When the Eph receptor was knocked down in normal zebrafish embryos, the boundaries between rhombomeres became noticeably disrupted. Disturbing the ephrin by itself had very little effect, but knocking down both the receptor and the ephrin had a severe consequence: Cellular markers known to be specific to the boundaries between rhombomeres were either in the wrong place or missing entirely.

Outside the standard model

The traditional model of Eph-ephrin signaling would say that the boundaries became disorganized because the Eph and ephrin were not around to repel each other, according to Kemp. To determine whether this was the only mechanism at work, she and her coworkers looked at how cells with no Eph receptor mixed with cells from normal embryos.

If repulsion were the only active mechanism, cells lacking the Eph receptor should drift aimlessly throughout the hindbrain's segments, incapable of being repelled and so mixing evenly with all other cells. Instead, the researchers found that cells missing Eph were excluded from the middle of rhombomeres that normally contain Eph receptors. They moved to edges of segments, near the boundaries, while normal cells clustered tightly together in the middle of these rhombomeres. The cells appeared to need the Eph receptor in order to remain inside their appropriate segment, which hints that those lacking Eph are less able to adhere to other cells.

Compared to cells without their Eph receptor, normal cells "essentially look like they're stickier," Kemp said.

Cooke, Kemp, and Moens propose that this Eph receptor and ephrin repel each other at the boundaries of adjacent rhombomeres, pushing Eph-expressing cells into certain segments and ephrin-expressing cells into others.

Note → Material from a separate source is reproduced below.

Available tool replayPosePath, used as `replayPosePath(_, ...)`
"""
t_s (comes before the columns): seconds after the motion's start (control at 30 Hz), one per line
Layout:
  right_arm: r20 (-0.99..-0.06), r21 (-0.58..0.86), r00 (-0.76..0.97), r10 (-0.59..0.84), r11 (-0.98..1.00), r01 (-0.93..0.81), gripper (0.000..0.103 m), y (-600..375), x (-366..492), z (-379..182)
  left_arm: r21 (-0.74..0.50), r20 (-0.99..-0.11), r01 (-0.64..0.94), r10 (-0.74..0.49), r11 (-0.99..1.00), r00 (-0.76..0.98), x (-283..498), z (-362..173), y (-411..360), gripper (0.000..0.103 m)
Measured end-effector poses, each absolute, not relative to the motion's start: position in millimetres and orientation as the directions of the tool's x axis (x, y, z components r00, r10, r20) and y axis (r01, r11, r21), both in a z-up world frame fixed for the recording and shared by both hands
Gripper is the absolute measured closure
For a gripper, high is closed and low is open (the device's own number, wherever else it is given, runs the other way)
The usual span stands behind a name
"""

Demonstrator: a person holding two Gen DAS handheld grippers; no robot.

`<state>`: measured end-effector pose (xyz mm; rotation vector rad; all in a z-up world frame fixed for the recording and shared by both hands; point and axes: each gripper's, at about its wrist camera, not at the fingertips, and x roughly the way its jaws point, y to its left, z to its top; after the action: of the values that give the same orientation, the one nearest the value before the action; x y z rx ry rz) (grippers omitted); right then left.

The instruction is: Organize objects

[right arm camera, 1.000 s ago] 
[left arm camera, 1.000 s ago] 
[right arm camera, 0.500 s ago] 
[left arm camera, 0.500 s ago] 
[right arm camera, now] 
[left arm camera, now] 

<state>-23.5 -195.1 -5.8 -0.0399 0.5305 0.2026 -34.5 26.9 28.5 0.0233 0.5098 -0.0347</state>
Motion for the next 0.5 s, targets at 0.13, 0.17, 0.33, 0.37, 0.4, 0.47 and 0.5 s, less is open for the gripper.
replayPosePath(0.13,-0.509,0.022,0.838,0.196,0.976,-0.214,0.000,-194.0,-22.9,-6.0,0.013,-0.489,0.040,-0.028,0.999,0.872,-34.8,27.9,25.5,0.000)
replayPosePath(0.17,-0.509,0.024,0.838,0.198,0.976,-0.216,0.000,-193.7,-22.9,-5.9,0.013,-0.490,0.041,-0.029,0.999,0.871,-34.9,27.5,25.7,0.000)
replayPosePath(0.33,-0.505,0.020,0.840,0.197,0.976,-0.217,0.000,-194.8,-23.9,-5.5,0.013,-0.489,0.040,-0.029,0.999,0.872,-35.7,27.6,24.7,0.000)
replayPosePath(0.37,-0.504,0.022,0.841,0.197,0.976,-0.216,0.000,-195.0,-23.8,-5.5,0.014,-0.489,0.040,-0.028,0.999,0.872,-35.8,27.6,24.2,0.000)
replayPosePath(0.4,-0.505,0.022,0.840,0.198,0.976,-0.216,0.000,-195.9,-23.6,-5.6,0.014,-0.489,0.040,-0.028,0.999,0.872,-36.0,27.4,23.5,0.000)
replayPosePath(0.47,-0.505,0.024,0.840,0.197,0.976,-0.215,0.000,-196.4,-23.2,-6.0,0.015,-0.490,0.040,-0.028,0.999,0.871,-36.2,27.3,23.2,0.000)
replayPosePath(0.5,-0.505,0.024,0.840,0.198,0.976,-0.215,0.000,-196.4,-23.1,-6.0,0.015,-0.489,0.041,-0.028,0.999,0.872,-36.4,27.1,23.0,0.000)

But, within the rhombomeres themselves, the researchers say, contact among Eph-expressing cells leads to adhesion.

The researchers can't be entirely sure that adhesion and repulsion are equally important for boundary formation, since their experiments eliminated both aspects of Eph-receptor function, Kemp said. But they do know that both mechanisms operate in the hindbrain, and "it's very likely that both functions are important for boundary formation," Kemp said.

Researchers' theories

It is not entirely surprising that cells expressing Eph can adhere to other cells, Kemp said, because recent work has shown that Ephs and ephrins sometimes stick to each other. But she and her colleagues didn't think adhesion was at work in the hindbrain, because no one has found an ephrin expressed in the rhombomeres that contain the Eph-expressing cells. With no ephrins around, the researchers don't know what the Eph receptors could be sticking to.

One possibility for this mystery, Kemp said, is that there is actually an ephrin in the same segments as the receptors, but it's just at such a low concentration that no one has detected it yet. This would fit with some other researchers' theories that Eph-ephrin reactions may be adhesive when ephrin concentrations are low but repulsive when ephrin concentrations are high.

It is also possible that Eph receptors have a binding partner that is not an ephrin or that Ephs adhere to other cells without binding partners. Either finding would be extremely exciting, Kemp said, since neither has been suspected before.

Whether or not a novel mechanism waits to be discovered, "it's now apparent that Ephs and ephrins can produce repulsive or adhesive interactions," Kemp said. "It depends on the context."